Here are some of insights I took from the book: –

Creating stuff people choose .What people want online is stuff that they choose to look at or use or participate in-this is a decent working  definition of  Content.  You have to stop seeing marketing as something that is done to people – but done for people’s benefit. ( it is an appealing idea right now as digital advertising is going through a bad patch- seen as a form of pollution as evidenced by the rise of ad-blocking)

Use data for empathy  Brands need to being really good at analysing and using data differently. As people go about researching, choosing and buying (in any given category) they send off “signals” about what interests them and what they might be receptive to in those moments.

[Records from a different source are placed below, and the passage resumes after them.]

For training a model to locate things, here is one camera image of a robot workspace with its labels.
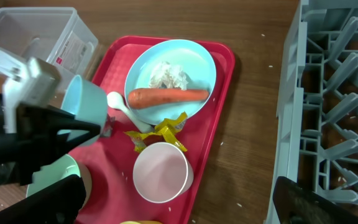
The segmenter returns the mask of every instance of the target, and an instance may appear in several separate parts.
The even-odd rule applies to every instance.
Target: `white spoon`
[[[134,123],[134,125],[142,133],[150,133],[154,131],[154,128],[151,125],[146,124],[143,121],[139,121],[135,115],[125,106],[122,96],[117,92],[111,92],[107,95],[107,104],[109,107],[117,110],[121,110],[124,114]]]

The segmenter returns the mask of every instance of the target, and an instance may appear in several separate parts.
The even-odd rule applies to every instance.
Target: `light blue cup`
[[[65,154],[52,164],[42,166],[40,171],[34,172],[32,174],[32,184],[28,185],[25,197],[30,197],[72,174],[81,177],[84,182],[86,192],[84,206],[92,191],[91,173],[84,164],[75,161],[75,159],[68,154]]]
[[[76,75],[67,88],[60,109],[74,114],[75,119],[78,121],[86,121],[100,125],[100,131],[102,131],[108,115],[107,95],[104,90],[95,84],[84,80],[81,75]],[[87,133],[87,131],[64,130],[59,132],[59,134],[63,133],[70,133],[68,137],[69,141]],[[91,145],[98,140],[99,136],[100,134],[84,142],[81,146]]]

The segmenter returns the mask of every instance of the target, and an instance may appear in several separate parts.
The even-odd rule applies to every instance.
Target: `pink cup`
[[[190,188],[193,169],[179,148],[157,142],[145,148],[136,159],[134,183],[144,199],[165,203]]]

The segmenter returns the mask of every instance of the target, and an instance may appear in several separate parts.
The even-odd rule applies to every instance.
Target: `yellow wrapper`
[[[182,152],[186,152],[187,149],[175,137],[183,129],[186,120],[187,114],[183,112],[176,120],[165,118],[160,124],[156,125],[155,131],[152,133],[127,131],[125,134],[131,137],[136,152],[142,152],[147,146],[163,140],[178,147]]]

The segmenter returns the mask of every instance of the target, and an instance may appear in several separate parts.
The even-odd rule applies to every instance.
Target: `dish rack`
[[[299,2],[284,43],[276,116],[265,223],[280,223],[272,201],[278,176],[358,215],[358,0]]]

These “data signals” are the starting point for human empathy. In that moment do you just try to sell to them or do you imagine what they will find fascinating or irresistible or useful. Very few companies are good at this kind of data analysis, and you know who they are: Google, Facebook, Amazon. Most probably, you will have to work with their data and, in all probability post your content on their platforms – and pay their advertising tax to attract people to it

Content is easiest with existing customers in high interest categories .Because you know who they are, what they have bought and they have given you permission to use their data. ExampleSo, you have just booked a holiday – in that moment you are probably open to Content. TUI did just that – new bookers were delivered a sequence of useful stuff about, for example, check in, destination information other services such as car hire and excursions.  (See P 136 of the book ).This kind of Content is really an extension of service and is a more sophisticated and digitally delivered version of something companies have always done.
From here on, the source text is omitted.